[Collected data entries]
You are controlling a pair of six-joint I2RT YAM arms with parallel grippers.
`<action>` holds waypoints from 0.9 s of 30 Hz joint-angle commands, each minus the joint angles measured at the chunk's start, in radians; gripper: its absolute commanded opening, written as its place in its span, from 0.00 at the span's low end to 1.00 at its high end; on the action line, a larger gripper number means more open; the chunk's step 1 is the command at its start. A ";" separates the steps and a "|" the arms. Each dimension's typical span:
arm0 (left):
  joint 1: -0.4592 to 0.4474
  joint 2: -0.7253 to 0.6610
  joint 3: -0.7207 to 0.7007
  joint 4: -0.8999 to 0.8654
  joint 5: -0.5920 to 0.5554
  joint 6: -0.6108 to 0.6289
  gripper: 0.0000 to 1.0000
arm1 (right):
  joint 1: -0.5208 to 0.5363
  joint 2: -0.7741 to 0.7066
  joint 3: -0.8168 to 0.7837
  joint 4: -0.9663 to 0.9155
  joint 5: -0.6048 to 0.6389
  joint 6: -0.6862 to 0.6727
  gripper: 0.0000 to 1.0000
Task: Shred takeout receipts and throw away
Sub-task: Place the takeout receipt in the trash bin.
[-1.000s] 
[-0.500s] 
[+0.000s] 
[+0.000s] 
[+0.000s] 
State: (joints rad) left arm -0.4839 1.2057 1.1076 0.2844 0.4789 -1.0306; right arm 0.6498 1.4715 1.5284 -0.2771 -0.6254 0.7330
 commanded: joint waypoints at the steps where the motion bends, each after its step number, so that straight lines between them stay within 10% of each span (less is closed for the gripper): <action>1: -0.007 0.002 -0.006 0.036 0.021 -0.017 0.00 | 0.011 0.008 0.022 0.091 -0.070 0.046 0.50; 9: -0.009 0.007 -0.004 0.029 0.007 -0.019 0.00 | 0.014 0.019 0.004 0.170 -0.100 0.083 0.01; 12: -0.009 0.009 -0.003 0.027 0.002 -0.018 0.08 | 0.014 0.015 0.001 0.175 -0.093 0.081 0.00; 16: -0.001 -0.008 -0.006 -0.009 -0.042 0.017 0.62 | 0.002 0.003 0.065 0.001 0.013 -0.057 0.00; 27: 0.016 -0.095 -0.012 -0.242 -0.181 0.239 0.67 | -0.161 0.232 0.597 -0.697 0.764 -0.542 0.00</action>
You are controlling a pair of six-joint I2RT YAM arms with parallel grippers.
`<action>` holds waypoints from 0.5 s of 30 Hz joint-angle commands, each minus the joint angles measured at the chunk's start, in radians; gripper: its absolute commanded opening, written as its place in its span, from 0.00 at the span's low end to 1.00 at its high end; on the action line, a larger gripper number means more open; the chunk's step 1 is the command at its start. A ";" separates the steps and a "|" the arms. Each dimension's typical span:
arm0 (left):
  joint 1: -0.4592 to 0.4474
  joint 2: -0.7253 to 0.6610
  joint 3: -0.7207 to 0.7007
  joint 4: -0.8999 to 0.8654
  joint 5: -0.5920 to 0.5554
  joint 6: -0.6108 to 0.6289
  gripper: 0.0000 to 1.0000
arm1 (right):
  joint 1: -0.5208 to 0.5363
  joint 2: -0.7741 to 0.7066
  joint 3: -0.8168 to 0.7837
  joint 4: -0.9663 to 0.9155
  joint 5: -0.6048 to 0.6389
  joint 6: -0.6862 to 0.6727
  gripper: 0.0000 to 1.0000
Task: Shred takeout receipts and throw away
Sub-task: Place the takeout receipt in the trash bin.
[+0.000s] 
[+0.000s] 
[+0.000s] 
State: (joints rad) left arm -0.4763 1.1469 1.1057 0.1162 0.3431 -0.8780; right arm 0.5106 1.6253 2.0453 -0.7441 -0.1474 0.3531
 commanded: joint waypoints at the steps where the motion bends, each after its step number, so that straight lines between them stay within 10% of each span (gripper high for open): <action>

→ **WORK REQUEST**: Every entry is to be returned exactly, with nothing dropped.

→ **TASK SOLUTION**:
You are controlling a pair of six-joint I2RT YAM arms with parallel grippers.
`<action>` holds waypoints from 0.9 s of 30 Hz joint-angle commands, each minus the joint angles measured at the chunk's start, in radians; gripper: its absolute commanded opening, written as its place in its span, from 0.00 at the span's low end to 1.00 at its high end; on the action line, a larger gripper number means more open; the chunk's step 1 is the command at its start. A ";" separates the steps and a "|" the arms. Each dimension's typical span:
arm0 (left):
  joint 1: -0.4592 to 0.4474
  joint 2: -0.7253 to 0.6610
  joint 3: -0.7207 to 0.7007
  joint 4: -0.8999 to 0.8654
  joint 5: -0.5920 to 0.5554
  joint 6: -0.6108 to 0.6289
  gripper: 0.0000 to 1.0000
arm1 (right):
  joint 1: -0.5208 to 0.5363
  joint 2: -0.7741 to 0.7066
  joint 3: -0.8168 to 0.7837
  joint 4: -0.9663 to 0.9155
  joint 5: -0.6048 to 0.6389
  joint 6: -0.6862 to 0.6727
  gripper: 0.0000 to 1.0000
Task: Shred takeout receipts and throw away
Sub-task: Place the takeout receipt in the trash bin.
[-1.000s] 
[-0.500s] 
[+0.000s] 
[+0.000s] 
[+0.000s] 
State: (joints rad) left arm -0.4839 1.2057 1.1076 0.2844 0.4789 -1.0306; right arm 0.6498 1.4715 1.5284 -0.2771 -0.6254 0.7330
 commanded: joint waypoints at the steps where the motion bends, each after its step number, so that straight lines between them stay within 10% of each span (less is closed for the gripper): <action>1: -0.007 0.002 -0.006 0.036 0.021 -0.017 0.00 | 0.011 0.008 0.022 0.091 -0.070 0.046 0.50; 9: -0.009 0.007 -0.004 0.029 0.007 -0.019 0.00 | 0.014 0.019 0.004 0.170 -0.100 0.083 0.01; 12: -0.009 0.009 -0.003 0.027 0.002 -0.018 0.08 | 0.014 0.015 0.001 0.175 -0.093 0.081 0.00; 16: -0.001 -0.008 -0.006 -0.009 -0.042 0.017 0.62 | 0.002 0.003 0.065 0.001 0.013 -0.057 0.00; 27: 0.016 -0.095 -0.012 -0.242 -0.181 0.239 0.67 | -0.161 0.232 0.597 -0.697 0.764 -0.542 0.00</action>
You are controlling a pair of six-joint I2RT YAM arms with parallel grippers.
`<action>` holds waypoints from 0.5 s of 30 Hz joint-angle commands, each minus the joint angles measured at the chunk's start, in radians; gripper: its absolute commanded opening, written as its place in its span, from 0.00 at the span's low end to 1.00 at its high end; on the action line, a larger gripper number means more open; the chunk's step 1 is the command at its start. A ";" separates the steps and a "|" the arms. Each dimension's typical span:
arm0 (left):
  joint 1: -0.4592 to 0.4474
  joint 2: -0.7253 to 0.6610
  joint 3: -0.7207 to 0.7007
  joint 4: -0.8999 to 0.8654
  joint 5: -0.5920 to 0.5554
  joint 6: -0.6108 to 0.6289
  gripper: 0.0000 to 1.0000
arm1 (right):
  joint 1: -0.5208 to 0.5363
  joint 2: -0.7741 to 0.7066
  joint 3: -0.8168 to 0.7837
  joint 4: -0.9663 to 0.9155
  joint 5: -0.6048 to 0.6389
  joint 6: -0.6862 to 0.6727
  gripper: 0.0000 to 1.0000
Task: Shred takeout receipts and throw away
Sub-task: Place the takeout receipt in the trash bin.
[+0.000s] 
[+0.000s] 
[+0.000s] 
State: (joints rad) left arm -0.4763 1.1469 1.1057 0.1162 0.3431 -0.8780; right arm 0.5106 1.6253 2.0453 -0.7441 -0.1474 0.3531
 commanded: joint waypoints at the steps where the motion bends, each after its step number, so that straight lines between them stay within 10% of each span (gripper high for open): <action>

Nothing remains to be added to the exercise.